Quedarse dormido en el sofá sin duda siempre ha sido uno de los mejores momentos del día. A Pereira le encantaba esa sensación. No necesitaba más. Él era de sofá. Irse a la cama era una obligación. Acostarse pasadas las 23.30 era una rutina. Un mal adquirido. ¡Una imposición!
No entendía la necesidad de bajar las persianas cuando ya había anochecido. Pereira había desarrollado un terrible desprecio por los despertadores. Había tratado de despertar cuando el sol dictaba el amanecer.

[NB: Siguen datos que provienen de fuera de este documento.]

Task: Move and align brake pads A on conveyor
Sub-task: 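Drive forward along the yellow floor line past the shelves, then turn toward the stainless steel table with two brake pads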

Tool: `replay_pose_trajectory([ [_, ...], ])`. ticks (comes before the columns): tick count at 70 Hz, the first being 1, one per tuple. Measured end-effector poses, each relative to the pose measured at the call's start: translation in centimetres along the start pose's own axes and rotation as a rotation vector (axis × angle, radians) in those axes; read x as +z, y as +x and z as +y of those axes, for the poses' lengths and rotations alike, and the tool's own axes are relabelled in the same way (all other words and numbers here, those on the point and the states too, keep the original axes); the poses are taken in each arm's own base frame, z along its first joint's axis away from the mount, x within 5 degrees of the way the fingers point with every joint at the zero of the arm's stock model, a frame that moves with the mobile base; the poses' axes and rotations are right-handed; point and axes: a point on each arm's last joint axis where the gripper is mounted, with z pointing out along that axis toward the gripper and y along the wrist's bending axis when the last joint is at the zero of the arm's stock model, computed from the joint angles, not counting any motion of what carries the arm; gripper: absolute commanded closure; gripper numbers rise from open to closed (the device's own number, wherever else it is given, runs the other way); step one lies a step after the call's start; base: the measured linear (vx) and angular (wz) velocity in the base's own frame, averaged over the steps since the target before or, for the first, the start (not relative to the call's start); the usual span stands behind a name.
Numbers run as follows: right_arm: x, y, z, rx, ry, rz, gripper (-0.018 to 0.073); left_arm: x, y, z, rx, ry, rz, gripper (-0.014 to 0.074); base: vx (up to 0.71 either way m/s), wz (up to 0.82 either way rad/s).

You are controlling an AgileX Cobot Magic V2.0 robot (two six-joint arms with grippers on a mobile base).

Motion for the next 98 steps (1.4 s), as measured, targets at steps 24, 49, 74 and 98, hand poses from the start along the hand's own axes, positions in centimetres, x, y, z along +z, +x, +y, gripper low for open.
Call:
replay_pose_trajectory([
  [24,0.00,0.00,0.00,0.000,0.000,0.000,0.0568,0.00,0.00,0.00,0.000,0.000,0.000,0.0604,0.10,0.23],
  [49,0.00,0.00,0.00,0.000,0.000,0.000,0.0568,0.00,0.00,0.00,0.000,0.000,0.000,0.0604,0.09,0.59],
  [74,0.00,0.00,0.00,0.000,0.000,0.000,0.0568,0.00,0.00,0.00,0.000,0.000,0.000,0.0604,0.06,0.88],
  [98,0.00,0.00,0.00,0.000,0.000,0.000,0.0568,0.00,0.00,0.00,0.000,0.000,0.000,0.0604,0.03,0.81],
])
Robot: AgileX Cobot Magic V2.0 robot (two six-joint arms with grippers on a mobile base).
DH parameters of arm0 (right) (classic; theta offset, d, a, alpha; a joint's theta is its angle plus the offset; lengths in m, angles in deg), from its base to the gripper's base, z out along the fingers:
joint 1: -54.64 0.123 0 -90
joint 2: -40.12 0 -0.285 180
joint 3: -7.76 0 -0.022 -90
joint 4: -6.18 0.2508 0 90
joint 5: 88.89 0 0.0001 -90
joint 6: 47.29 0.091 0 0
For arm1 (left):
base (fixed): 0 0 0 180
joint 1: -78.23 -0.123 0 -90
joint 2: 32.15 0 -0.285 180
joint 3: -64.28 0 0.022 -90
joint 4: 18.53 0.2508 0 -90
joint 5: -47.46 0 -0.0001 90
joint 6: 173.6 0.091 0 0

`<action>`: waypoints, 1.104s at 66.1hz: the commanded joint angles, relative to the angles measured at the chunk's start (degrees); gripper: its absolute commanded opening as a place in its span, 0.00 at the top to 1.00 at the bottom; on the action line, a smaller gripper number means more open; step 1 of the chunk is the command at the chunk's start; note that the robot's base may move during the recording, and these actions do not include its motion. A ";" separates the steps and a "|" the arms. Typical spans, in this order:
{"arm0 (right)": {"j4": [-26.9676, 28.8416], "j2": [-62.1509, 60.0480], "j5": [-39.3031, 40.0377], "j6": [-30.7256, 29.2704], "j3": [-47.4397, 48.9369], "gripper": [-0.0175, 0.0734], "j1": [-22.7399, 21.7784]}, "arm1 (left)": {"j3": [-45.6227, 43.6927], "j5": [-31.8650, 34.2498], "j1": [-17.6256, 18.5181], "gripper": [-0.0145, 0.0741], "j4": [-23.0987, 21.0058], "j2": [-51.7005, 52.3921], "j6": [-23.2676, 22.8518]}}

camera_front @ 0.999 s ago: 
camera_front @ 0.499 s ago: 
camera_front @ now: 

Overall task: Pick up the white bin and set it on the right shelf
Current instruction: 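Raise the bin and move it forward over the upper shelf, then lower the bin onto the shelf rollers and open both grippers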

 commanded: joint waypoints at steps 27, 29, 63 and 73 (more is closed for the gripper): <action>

Esa tozudez y esa manía le había generado muchos disgustos y le habían generado varios toques de atención de las señoritas de Recursos Humanos. Entre llegar tarde y salir pronto la balanza no estaba equilibrada. Estaba y sigue estando mucho peor visto llegar tarde. Pereira no entendía y sigue sin entender el motivo.
Para Pereira la agenda se había llenado de palabras creadas a demanda por las «máquinas». Términos que nunca habíamos estudiado se habían convertido en el pan nuestro de cada día. La vida, una constante de notificaciones y convocatorias. Reclamos para “conectarte” y alertas de teleamigos.
Muchos de esos que madrugaban por y para su predisposición a la empresa perdían esa primera hora gestionando esos avisos atrasados por el ansia del leído. Pereira no entendía el motivo.
Ese día, la cita nocturna de Pereira con el sofá se había alargado más de lo habitual y la luz del alba le había avisado de una noche en mala postura. Debía ser temprano , aún no había cambiado la hora y el sol todavía no había terminado de salir.
Para entrar en calor, lo mejor era darse una ducha con el agua bien caliente. Para Pereira en esa casa el agua nunca salía lo suficientemente bien caliente.
Pese a que la caldera era relativamente nueva el agua nunca llegaba a la temperatura deseada. Nunca se lo había dicho a nadie, pero muchas veces lo había pensado. Que cosa más tonta para ser feliz , Pero ese hoy Pereira tenía un humor de perros. Tampoco entendía el motivo.
Pereira esa mañana divagaba profundamente entre la diferencia entre gel y champú. Uno era para el cuerpo y otro para el cuero cabelludo. La higiene con gel y/o champú era un habito adquirido que le habían enseñado pero que realmente nunca se había parado a pensar cual era la diferencia entre uno y otro.
A Pereira le gustaba el Lactovit, no sabia si por la textura o por el olor. El agua, para variar, no estaba lo suficientemente caliente. Por eso había acortado su ducha.
A Pereira lo que más le gustaba era el sofá y las duchas largas. Pero claro, levantarse sin despertador y darse una ducha larga pese a que él entendía que deberían ser dos obligaciones diarias tampoco resultaba siempre tan sencillo. Pereira no entendía la causa.
A Perera le gustaba el café, café. No es que fuera un experto en café, pero le gustaba el café de cafe. Siempre viajaba una Bialleti de 2 tazas en su maleta y un pequeño hornillo de gas para encender el fuego. Había tenido malas experiencias con las inducciones ajenas. En ellas, no disfrutaba de ese olor a café. La moda estaba en tomarse un frapuccino en un vaso de cartón biodegradable con cuchara de madera mientras paseas por la calle o te lo subes a la oficina. Malos tiempos para el espresso. Ya no estaba de moda. La moda era un galgo en Malasaña. La moda no era un cortado y un vaso de soda.
Sin duda, ese fue el indicio de lo que paso. (Ni siquiera los galgos fueron capaces de alertarnos)
– ¡Joder! Este café es una mierda.
Esas fueron las primeras palabras de Pereira en aquella mañana. El café estaba aguado, con una gota de leche se habría convertido en un machiatto. Sin un café decente no había garantía de enfrentarse a aquel día.
Dispuesto a no malgastar más tiempo en berberse ese agua manchada, Pereia abortó . Tiró el café, fregó a mano yencendió su Lucky Stike mañanero para hacer de vientre y tiro la cajetilla vacía. Se cepilló los dientes y se despidió.
-Que tengáis un buen día dijo antes de salir-
Se puso su viejo Barbour y sus Adidas Gazelle y se metió en el ascensor. Tan sólo eran las 09:45. ¡Llevaba una hora de retraso!